Juan Lojo fue uno de los puentes que permitieron el encuentro entre la guerrilla y la teología de la liberación, cuando esta corriente teológica y política todavía no adquiría ese nombre de la pluma de Gustavo Gutiérrez; Enlace entre la revolución y los jóvenes de clase media y alta del Grupo Cráter que se radicalizaron en la década de 1960; Eslabón entre la insurgencia y los pueblos indígenas del Altiplano guatemalteco. En suma, Juan Lojo, su vida y obra son fundamentales para entender la guerra civil y mucho de cómo hoy se configura Guatemala.

De su toma de conciencia y compromiso insurgentes se desprendieron operativos que le permitieron a Luis Turcios Lima regresar de la Tricontinental y encontrarse con un fondo de guerra crucial para iniciar los planes de la primera ofensiva guerrillera en Guatemala.

Con esa acción individual se inició en territorio guatemalteco la parte centroamericana de crear “dos, tres Viet Nam” enarbolada por Ernesto Guevara de la Serna.

En plenos preparativos para la ofensiva guerrillera, el 2 de octubre de 1966, en un trágico evento automovilístico, aún no aclarado del todo para algunos especialistas y testimoniantes, Luis Turcios Lima perdió la vida junto con su acompañante Silvia Ivone Flores.

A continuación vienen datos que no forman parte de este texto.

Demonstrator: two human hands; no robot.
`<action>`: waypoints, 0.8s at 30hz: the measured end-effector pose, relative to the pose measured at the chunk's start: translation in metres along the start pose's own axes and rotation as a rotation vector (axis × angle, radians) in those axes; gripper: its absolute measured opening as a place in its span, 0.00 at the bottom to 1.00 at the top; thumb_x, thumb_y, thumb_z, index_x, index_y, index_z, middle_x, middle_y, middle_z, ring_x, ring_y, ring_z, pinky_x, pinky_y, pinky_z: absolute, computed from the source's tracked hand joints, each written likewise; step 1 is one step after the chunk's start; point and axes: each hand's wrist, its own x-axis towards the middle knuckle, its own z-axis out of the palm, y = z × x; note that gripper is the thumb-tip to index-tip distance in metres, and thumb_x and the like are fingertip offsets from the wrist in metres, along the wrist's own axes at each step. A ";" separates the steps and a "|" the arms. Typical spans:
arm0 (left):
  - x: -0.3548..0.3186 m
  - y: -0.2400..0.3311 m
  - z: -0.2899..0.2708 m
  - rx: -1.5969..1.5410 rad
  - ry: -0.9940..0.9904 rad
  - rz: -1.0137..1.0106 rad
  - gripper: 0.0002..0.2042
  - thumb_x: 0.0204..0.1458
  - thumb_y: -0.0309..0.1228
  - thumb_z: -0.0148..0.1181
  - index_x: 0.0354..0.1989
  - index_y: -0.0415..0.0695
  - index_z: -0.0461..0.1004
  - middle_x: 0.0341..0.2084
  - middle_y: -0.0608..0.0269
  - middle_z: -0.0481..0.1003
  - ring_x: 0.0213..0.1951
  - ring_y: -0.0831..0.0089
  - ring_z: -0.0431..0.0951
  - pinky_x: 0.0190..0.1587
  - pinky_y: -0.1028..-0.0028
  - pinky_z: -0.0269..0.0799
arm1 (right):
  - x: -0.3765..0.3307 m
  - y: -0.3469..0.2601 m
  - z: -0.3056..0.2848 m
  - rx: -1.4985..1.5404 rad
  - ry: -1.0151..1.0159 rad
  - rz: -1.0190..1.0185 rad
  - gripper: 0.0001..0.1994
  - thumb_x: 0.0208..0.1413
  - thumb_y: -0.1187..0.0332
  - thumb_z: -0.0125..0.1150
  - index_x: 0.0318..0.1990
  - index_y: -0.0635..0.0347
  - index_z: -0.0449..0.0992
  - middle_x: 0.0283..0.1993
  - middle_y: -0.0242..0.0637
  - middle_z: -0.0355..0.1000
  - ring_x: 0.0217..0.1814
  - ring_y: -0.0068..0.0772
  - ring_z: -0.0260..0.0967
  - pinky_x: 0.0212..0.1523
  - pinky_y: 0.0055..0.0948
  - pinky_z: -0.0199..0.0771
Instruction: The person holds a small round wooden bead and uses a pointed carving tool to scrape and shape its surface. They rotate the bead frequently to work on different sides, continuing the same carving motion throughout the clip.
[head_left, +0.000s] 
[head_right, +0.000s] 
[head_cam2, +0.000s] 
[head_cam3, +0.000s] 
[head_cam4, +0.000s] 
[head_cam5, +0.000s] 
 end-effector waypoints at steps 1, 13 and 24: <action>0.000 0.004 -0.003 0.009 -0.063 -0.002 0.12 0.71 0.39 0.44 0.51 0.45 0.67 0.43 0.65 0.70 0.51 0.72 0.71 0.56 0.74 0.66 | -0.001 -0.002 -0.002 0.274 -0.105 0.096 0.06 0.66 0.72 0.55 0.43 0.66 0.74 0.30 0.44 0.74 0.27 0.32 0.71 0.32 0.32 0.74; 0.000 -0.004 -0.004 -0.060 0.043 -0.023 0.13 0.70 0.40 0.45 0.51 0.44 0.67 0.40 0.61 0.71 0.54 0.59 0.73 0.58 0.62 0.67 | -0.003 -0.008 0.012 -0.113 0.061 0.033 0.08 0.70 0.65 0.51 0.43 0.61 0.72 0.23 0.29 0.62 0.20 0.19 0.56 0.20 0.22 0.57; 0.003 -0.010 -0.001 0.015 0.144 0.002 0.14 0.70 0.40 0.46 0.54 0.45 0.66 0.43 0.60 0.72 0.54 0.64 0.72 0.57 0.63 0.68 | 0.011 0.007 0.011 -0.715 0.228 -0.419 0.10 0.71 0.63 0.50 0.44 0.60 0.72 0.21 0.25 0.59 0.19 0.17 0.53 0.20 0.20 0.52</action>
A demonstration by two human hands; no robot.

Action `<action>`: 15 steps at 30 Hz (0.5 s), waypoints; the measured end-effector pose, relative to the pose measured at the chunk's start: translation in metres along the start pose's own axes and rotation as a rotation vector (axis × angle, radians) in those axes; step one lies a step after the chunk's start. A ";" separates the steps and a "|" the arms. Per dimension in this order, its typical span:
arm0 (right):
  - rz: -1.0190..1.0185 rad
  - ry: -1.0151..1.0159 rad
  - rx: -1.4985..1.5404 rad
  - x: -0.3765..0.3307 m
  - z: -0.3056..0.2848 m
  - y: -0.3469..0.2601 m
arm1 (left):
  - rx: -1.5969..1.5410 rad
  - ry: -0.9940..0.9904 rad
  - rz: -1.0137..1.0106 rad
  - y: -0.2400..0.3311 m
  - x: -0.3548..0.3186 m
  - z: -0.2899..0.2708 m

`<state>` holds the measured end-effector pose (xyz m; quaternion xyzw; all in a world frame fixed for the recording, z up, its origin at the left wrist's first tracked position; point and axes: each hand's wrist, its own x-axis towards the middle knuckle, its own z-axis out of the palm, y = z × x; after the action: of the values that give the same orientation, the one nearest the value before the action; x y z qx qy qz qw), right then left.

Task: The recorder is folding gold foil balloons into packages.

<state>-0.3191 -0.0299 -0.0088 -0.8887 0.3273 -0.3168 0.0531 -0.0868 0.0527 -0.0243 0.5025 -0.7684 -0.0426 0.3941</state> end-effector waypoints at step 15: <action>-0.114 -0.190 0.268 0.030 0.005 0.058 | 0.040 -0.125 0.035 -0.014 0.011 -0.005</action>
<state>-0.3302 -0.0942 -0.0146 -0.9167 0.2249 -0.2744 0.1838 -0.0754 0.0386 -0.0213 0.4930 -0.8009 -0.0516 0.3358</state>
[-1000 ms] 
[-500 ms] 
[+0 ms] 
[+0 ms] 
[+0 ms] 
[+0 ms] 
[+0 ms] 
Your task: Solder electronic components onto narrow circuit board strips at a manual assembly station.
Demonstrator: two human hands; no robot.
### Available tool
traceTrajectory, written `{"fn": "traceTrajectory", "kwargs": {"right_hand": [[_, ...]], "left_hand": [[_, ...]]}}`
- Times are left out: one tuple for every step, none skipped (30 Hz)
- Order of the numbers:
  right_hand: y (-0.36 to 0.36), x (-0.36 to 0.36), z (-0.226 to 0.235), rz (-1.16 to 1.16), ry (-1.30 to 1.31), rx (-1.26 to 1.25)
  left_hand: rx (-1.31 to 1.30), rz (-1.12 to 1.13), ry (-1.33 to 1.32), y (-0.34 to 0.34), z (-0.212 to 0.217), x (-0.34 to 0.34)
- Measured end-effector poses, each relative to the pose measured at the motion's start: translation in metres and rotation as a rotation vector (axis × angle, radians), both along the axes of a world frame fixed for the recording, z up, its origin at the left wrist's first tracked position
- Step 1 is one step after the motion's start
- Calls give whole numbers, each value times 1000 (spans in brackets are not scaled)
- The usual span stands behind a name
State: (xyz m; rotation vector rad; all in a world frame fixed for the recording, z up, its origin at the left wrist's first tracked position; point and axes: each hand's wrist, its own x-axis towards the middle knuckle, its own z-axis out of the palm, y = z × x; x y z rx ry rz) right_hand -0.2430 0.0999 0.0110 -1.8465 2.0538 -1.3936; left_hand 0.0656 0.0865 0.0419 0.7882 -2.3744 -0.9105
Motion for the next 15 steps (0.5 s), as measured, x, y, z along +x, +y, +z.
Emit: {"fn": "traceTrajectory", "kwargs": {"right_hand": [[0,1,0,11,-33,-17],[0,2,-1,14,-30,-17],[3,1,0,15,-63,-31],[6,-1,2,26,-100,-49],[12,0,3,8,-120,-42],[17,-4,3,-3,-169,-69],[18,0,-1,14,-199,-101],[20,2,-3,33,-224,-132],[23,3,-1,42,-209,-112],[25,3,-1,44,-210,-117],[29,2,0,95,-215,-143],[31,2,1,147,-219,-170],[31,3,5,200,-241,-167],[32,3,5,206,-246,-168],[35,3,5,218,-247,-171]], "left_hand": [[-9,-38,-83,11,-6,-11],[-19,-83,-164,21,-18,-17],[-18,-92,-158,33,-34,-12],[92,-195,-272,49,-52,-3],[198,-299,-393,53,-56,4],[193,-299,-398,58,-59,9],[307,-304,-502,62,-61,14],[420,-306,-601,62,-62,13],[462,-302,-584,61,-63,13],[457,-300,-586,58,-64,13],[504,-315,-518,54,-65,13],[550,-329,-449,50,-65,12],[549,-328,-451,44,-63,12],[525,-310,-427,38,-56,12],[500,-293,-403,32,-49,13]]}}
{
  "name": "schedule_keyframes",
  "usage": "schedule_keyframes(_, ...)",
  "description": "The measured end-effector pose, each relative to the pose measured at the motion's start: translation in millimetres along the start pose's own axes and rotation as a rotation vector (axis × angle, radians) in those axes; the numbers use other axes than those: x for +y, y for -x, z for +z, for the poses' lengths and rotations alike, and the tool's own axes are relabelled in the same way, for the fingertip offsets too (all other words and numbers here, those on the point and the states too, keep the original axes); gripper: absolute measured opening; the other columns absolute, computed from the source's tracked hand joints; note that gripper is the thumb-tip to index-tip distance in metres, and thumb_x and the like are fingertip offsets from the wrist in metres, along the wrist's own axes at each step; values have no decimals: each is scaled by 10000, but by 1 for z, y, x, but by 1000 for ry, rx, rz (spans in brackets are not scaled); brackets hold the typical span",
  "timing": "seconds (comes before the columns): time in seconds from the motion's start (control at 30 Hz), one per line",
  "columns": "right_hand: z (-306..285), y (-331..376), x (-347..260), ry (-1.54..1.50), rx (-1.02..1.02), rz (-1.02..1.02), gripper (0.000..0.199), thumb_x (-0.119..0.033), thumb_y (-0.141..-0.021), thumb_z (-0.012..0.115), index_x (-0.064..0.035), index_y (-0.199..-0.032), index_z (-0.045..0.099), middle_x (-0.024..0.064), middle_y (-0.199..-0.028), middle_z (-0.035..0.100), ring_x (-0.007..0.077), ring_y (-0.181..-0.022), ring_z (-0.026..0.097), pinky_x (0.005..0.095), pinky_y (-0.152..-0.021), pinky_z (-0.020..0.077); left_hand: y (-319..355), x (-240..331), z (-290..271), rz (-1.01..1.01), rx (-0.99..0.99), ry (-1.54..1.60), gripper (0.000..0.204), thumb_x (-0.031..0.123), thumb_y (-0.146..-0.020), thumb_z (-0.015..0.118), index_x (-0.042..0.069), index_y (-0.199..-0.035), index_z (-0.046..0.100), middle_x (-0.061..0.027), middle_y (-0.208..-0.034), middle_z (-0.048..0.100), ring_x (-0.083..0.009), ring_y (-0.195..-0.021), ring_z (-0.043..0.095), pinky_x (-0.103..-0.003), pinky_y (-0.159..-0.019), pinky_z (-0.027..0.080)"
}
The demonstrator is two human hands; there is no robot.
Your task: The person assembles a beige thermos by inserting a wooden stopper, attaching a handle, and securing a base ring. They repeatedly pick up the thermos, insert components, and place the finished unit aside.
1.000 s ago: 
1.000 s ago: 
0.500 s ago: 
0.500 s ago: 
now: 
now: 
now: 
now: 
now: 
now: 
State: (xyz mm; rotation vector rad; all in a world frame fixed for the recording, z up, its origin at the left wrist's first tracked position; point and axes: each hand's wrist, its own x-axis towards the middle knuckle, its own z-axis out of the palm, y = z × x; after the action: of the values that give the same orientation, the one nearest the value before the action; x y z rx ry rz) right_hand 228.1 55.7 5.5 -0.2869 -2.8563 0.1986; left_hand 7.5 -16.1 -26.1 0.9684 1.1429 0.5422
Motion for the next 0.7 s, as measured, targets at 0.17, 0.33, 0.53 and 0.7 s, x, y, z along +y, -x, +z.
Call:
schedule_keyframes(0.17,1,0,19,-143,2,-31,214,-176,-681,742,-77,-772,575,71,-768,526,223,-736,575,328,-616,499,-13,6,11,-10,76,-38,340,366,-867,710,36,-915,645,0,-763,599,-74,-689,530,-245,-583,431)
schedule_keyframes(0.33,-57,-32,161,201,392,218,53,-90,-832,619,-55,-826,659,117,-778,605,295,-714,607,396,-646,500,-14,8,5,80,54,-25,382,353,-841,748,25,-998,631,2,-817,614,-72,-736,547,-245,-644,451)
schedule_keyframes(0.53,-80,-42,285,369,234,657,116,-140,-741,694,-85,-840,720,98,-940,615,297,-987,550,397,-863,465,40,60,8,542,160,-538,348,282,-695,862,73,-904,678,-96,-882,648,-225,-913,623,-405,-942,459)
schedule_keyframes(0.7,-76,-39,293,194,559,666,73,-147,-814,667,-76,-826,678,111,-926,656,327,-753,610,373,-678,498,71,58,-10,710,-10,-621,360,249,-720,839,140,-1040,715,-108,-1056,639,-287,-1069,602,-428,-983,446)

“La sombra” acompañó a César Montes tras asumir como comandante de las FAR. Le presentó a Margarita Bradford y a los hermanos Melville. Realizó parte de los preparativos para la asistencia insurgente a la reunión de la Organización Latinoamericana de Solidaridad (OLAS). El plan Turcios siguió su marcha por intermediación de Juan Lojo.

El fin de año de 1967, la conspiración de los indígenas del Altiplano, los Mariknoll y las FAR fue descubierta. Juan Lojo tuvo que abandonar el país y se asentó definitivamente en México.

Ese es uno de los motivos de que, incluso para militantes de los años setenta en adelante, el nombre de Juan Lojo no tenga el significado que realmente tuvo en la historia de la guerra civil guatemalteca.

El pasado jueves 6 de junio, Juan Lojo enfrentó la muerte con determinación e implacable sentido revolucionario. Porque, como el mismo señalaba con su voz de trueno, nunca se deja de ser guerrillero. “Así como no hay exasesinos o exvioladores, no hay exrevolucionarios. Los traidores siempre fueron traidores”.

Irreverente, polémico, hombre de tempestades y terremotos, descansa en paz.